= WHAT IS EXPECTED =
A verbatim copy of every entry is required. Produce it now.

= GIVEN ENTRIES =
- - - - - - -
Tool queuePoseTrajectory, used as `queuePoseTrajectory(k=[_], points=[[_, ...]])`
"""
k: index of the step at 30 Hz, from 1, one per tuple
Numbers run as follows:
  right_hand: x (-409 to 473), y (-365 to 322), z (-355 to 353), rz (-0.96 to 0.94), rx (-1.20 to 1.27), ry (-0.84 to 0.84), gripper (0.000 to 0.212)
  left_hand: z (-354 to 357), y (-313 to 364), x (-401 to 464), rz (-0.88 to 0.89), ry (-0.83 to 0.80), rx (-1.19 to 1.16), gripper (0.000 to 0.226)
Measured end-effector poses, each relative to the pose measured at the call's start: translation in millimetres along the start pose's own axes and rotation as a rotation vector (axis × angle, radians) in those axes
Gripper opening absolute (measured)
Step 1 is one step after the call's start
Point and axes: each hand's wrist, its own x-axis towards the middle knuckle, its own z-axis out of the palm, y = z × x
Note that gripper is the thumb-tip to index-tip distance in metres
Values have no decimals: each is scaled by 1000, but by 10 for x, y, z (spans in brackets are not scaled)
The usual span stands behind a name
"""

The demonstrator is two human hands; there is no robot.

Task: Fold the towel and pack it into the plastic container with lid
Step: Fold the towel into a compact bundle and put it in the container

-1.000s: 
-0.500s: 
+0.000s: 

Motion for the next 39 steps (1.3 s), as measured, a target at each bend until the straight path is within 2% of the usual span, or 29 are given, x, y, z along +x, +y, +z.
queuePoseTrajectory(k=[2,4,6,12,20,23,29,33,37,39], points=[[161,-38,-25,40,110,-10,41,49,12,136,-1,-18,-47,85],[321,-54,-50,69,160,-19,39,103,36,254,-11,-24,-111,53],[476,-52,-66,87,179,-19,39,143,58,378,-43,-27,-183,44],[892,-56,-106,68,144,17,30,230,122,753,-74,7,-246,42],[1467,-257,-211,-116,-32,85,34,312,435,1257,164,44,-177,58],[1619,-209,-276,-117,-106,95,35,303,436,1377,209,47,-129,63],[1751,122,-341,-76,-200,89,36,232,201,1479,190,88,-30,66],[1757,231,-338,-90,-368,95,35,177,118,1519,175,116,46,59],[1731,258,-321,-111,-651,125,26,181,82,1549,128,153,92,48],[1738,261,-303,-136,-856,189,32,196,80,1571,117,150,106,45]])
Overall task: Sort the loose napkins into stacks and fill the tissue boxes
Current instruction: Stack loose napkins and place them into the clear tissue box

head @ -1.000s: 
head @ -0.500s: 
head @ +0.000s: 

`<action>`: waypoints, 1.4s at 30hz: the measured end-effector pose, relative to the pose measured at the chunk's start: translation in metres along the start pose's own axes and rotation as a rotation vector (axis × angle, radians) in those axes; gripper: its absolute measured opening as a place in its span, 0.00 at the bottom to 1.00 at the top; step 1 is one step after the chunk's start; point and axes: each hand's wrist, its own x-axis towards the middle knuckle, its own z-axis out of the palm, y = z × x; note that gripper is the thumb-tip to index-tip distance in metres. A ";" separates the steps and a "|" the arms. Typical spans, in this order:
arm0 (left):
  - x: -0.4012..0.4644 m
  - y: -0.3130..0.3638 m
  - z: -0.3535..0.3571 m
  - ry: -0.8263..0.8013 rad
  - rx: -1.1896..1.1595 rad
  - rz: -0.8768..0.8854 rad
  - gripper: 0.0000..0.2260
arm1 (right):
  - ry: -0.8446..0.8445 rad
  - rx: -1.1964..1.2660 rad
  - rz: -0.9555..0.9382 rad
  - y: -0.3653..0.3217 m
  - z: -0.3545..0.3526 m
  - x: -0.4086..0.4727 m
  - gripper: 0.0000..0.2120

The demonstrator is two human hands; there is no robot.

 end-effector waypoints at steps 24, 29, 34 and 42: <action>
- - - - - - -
= THE COMPLETED TASK =
Tool queuePoseTrajectory, used as `queuePoseTrajectory(k=[_], points=[[_, ...]])`
"""
k: index of the step at 30 Hz, from 1, one per tuple
Numbers run as follows:
  right_hand: x (-409 to 473), y (-365 to 322), z (-355 to 353), rz (-0.96 to 0.94), rx (-1.20 to 1.27), ry (-0.84 to 0.84), gripper (0.000 to 0.212)
  left_hand: z (-354 to 357), y (-313 to 364), x (-401 to 464), rz (-0.88 to 0.89), ry (-0.83 to 0.80), rx (-1.19 to 1.16), gripper (0.000 to 0.226)
Measured end-effector poses, each relative to the pose measured at the call's start: translation in millimetres along the start pose's own axes and rotation as a rotation vector (axis × angle, radians) in those axes
Gripper opening absolute (measured)
Step 1 is one step after the call's start
Point and axes: each hand's wrist, its own x-axis towards the middle knuckle, its own z-axis out of the palm, y = z × x
Note that gripper is the thumb-tip to index-tip distance in metres
Values have no decimals: each is scaled by 1000, but by 10 for x, y, z (spans in brackets are not scaled)
The usual span stands behind a name
"""

The demonstrator is two human hands; there is no robot.

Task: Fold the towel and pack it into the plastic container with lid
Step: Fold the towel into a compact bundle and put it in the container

-1.000s: 
-0.500s: 
+0.000s: 

Motion for the next 39 steps (1.3 s), as measured, a target at each bend until the straight path is within 2% of the usual span, or 29 are given, x, y, z along +x, +y, +z.
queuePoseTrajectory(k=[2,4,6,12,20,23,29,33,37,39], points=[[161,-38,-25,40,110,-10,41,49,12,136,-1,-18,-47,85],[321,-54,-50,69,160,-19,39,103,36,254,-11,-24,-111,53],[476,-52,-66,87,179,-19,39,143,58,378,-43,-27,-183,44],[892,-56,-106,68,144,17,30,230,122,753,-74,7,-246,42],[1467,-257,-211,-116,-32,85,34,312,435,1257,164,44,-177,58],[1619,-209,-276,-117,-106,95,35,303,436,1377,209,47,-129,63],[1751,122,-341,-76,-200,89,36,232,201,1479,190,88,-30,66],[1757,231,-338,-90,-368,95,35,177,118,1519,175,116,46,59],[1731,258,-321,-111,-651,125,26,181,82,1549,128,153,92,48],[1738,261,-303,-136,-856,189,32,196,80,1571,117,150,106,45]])
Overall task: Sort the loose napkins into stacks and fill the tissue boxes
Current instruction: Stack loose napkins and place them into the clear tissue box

head @ -1.000s: 
head @ -0.500s: 
head @ +0.000s: 

`<action>`: waypoints, 1.4s at 30hz: the measured end-effector pose, relative to the pose measured at the chunk's start: translation in metres along the start pose's own axes and rotation as a rotation vector (axis × angle, radians) in those axes; gripper: its absolute measured opening as a place in its span, 0.00 at the bottom to 1.00 at the top; step 1 is one step after the chunk's start; point and axes: each hand's wrist, its own x-axis towards the middle knuckle, its own z-axis out of the palm, y = z × x; note that gripper is the thumb-tip to index-tip distance in metres. A ";" separates the steps and a "|" the arms. Typical spans, in this order:
arm0 (left):
  - x: -0.4012..0.4644 m
  - y: -0.3130..0.3638 m
  - z: -0.3535..0.3571 m
  - ry: -0.8263..0.8013 rad
  - rx: -1.1896..1.1595 rad
  - rz: -0.8768..0.8854 rad
  - gripper: 0.0000..0.2260
arm1 (right):
  - ry: -0.8446..0.8445 rad
  - rx: -1.1964..1.2660 rad
  - rz: -0.9555..0.9382 rad
  - y: -0.3653..0.3217 m
  - z: -0.3545..0.3526 m
  - x: -0.4086..0.4727 m
  - gripper: 0.0000..0.2120

The demonstrator is two human hands; there is no robot.

 end-effector waypoints at steps 24, 29, 34 and 42: <action>

Besides this answer, nothing more is needed.